A tarifa de importação de 9% será eliminada durante o período de quatro anos, aumentando a competitividade do café solúvel brasileiro na Europa.

Suco de laranja

Também será beneficiado por reduções tarifárias, que serão definidas com base no preço da commodity. Para suco de laranja com preço acima de 30 euros/100 kg, as tarifas serão reduzidas de 12% para zero ao longo de sete a dez anos. Para suco com preço até esse valor, as tarifas serão reduzidas em 50% em relação às taxas atuais.

Laticínios

Para queijo, leite em pó e fórmula infantil, serão introduzidas cotas tarifárias recíprocas. Segundo o Rabobank, as cotas propostas são pequenas, e o impacto provavelmente será limitado tanto para os membros do Mercosul quanto para a UE.

O maior potencial de mudança está nas importações de queijos da UE pelos membros do Mercosul, principalmente do Brasil, onde a demanda pelos queijos europeus é forte.

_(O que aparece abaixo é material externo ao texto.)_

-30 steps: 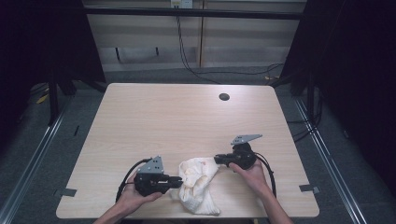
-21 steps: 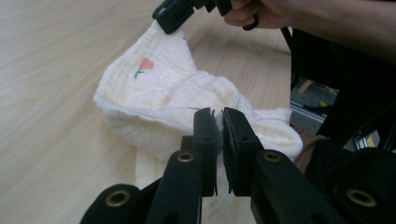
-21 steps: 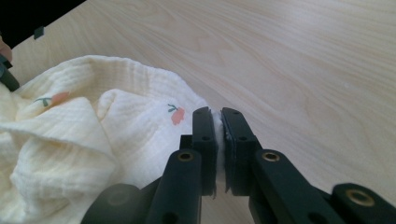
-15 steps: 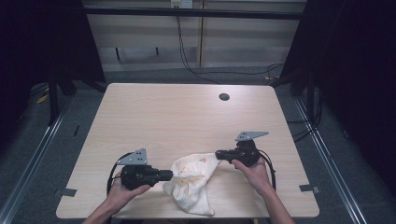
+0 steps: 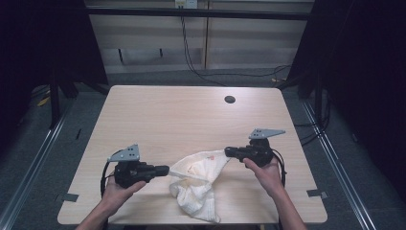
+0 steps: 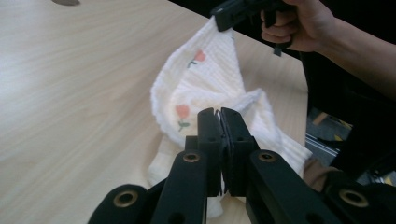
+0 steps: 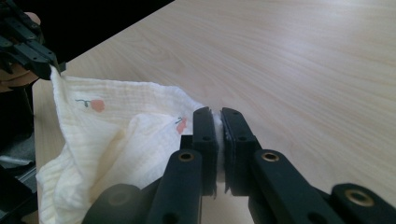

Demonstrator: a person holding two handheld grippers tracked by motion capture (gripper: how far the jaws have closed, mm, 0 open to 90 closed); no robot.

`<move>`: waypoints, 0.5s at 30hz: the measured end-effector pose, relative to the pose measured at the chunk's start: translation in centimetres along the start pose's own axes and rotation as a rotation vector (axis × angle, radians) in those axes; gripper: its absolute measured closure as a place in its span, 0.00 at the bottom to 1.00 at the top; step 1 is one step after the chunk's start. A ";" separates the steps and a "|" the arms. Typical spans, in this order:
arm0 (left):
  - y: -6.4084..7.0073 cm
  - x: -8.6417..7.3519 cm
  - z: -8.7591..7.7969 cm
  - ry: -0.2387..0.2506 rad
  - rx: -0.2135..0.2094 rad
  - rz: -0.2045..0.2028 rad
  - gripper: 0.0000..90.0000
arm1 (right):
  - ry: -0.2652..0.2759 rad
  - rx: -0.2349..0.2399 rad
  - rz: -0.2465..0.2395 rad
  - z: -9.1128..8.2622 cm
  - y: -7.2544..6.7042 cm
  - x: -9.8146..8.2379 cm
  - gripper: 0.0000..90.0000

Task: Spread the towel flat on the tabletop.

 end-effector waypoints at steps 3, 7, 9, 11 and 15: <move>-0.5 0.9 -0.5 0.013 0.016 -0.008 0.98 | 0.025 0.000 -0.005 -0.8 -0.2 0.9 0.94; -1.3 2.1 -1.5 0.044 0.044 -0.001 0.98 | 0.069 0.004 -0.012 -2.0 -0.6 2.3 0.94; -1.5 2.7 -1.9 0.058 0.052 -0.004 0.98 | 0.079 0.003 -0.014 -2.3 -0.6 2.7 0.94; -1.5 3.2 -2.2 0.067 0.064 0.005 0.98 | 0.105 0.000 -0.031 -3.2 -0.8 3.7 0.94; -1.3 4.3 -2.4 0.078 0.061 0.029 0.98 | 0.102 -0.015 -0.043 -3.9 -0.8 4.9 0.94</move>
Point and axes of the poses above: each handheld gripper's, and its own axes: z roughly forward along the jaws, x roughly out of its top, y roughly to its right, the point moved 3 cm from there along z, roughly forward along the jaws, and after that the axes turned 3 degrees about z, right-handed, at the moved point
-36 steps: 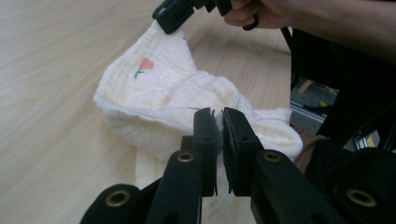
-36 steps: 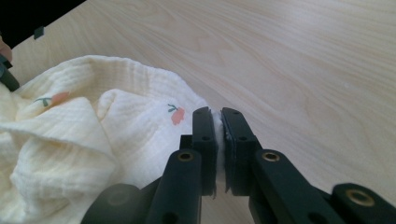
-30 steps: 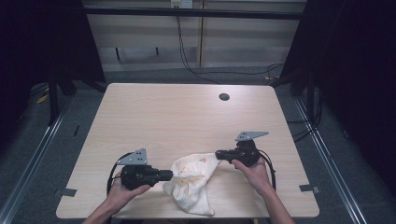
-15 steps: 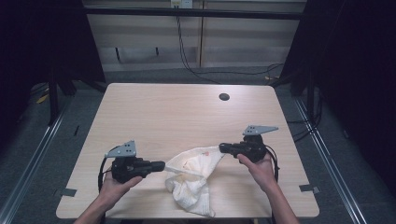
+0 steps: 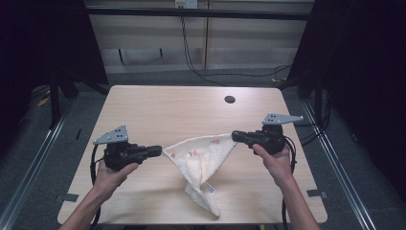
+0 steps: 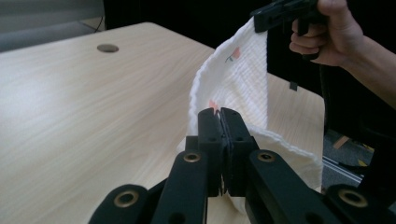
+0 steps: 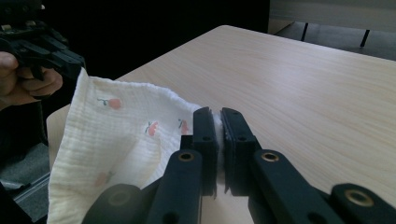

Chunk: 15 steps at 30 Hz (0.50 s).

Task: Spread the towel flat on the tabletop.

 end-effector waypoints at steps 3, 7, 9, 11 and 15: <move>-0.2 0.9 -0.3 0.027 0.010 0.010 0.98 | -0.007 -0.020 -0.010 -0.4 0.2 0.8 0.94; -0.8 2.1 -1.2 0.054 0.046 0.022 0.98 | 0.021 -0.029 -0.025 -1.2 0.1 1.9 0.94; -0.8 2.2 -1.2 0.048 0.055 0.024 0.98 | 0.038 -0.037 -0.033 -1.7 -0.1 2.5 0.94; -0.8 2.9 -1.4 0.047 0.056 0.038 0.98 | 0.048 -0.043 -0.039 -2.1 -0.3 3.2 0.94; -0.7 3.9 -1.7 0.068 0.057 0.050 0.98 | 0.059 -0.055 -0.054 -2.8 -0.6 4.6 0.94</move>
Point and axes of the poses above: each handheld gripper's, and its own axes: z roughly forward along the jaws, x roughly out of its top, y roughly to its right, the point moved 3 cm from there along z, roughly forward along the jaws, and after that the axes turned 3 degrees about z, right-handed, at the moved point
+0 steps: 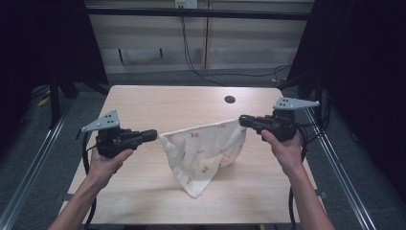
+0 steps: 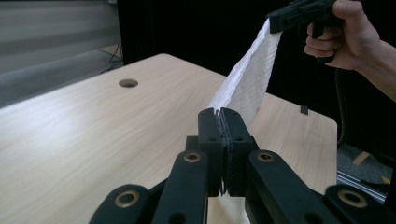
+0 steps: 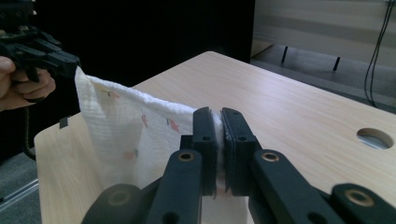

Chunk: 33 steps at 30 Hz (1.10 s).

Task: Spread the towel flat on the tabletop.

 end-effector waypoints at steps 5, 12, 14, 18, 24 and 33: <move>0.3 1.5 -1.2 0.047 0.005 0.017 0.98 | 0.021 0.003 -0.017 -0.9 -0.6 1.0 0.95; 1.8 2.1 -3.2 0.079 0.000 0.068 0.98 | 0.038 0.016 -0.048 -2.6 -2.6 1.2 0.95; 2.2 2.5 -3.6 0.090 0.004 0.085 0.98 | 0.041 0.022 -0.058 -3.0 -3.3 1.5 0.95; 2.4 3.2 -4.6 0.113 0.001 0.093 0.98 | 0.048 0.035 -0.062 -3.7 -4.8 2.3 0.95; 3.7 4.2 -6.9 0.150 -0.013 0.114 0.98 | 0.062 0.057 -0.100 -5.7 -7.6 3.1 0.95; 4.4 4.4 -7.4 0.143 -0.015 0.126 0.98 | 0.075 0.067 -0.114 -6.6 -9.3 3.0 0.95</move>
Point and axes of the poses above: each handheld gripper's, and its own axes: z roughly forward along the jaws, x roughly out of its top, y roughly to its right, the point moved 3 cm from there along z, roughly forward along the jaws, and after that the axes turned 3 degrees about z, right-handed, at the moved point
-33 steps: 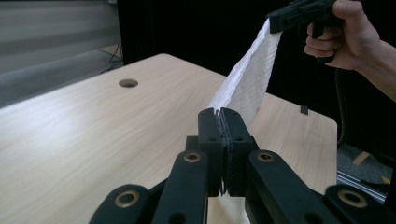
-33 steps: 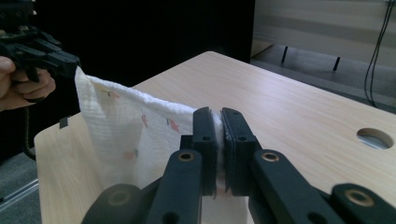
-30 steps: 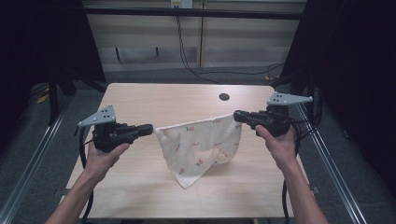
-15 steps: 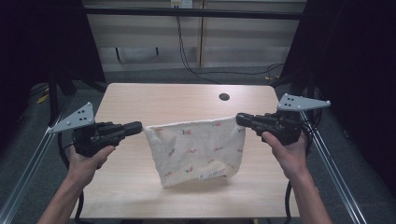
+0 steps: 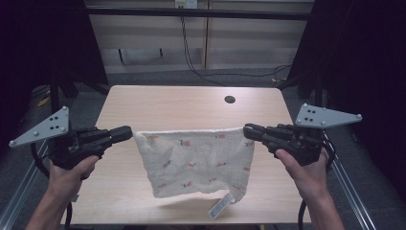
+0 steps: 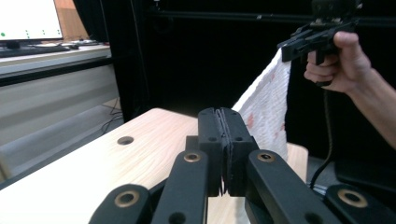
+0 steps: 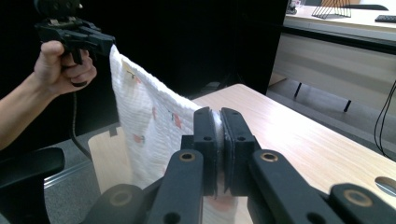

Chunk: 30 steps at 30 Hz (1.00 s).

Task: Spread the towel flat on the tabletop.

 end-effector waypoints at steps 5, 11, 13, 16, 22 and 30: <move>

Considerando as cotas estabelecidas e a redução gradual das tarifas nos próximos anos, as exportações de queijo da UE para o Mercosul poderiam subir do nível atual, de apenas 3 mil toneladas, para pelo menos 10 mil a 15 mil toneladas métricas — e até mesmo alcançar níveis próximos às cotas após dez anos, dependendo do preço e das taxas de câmbio.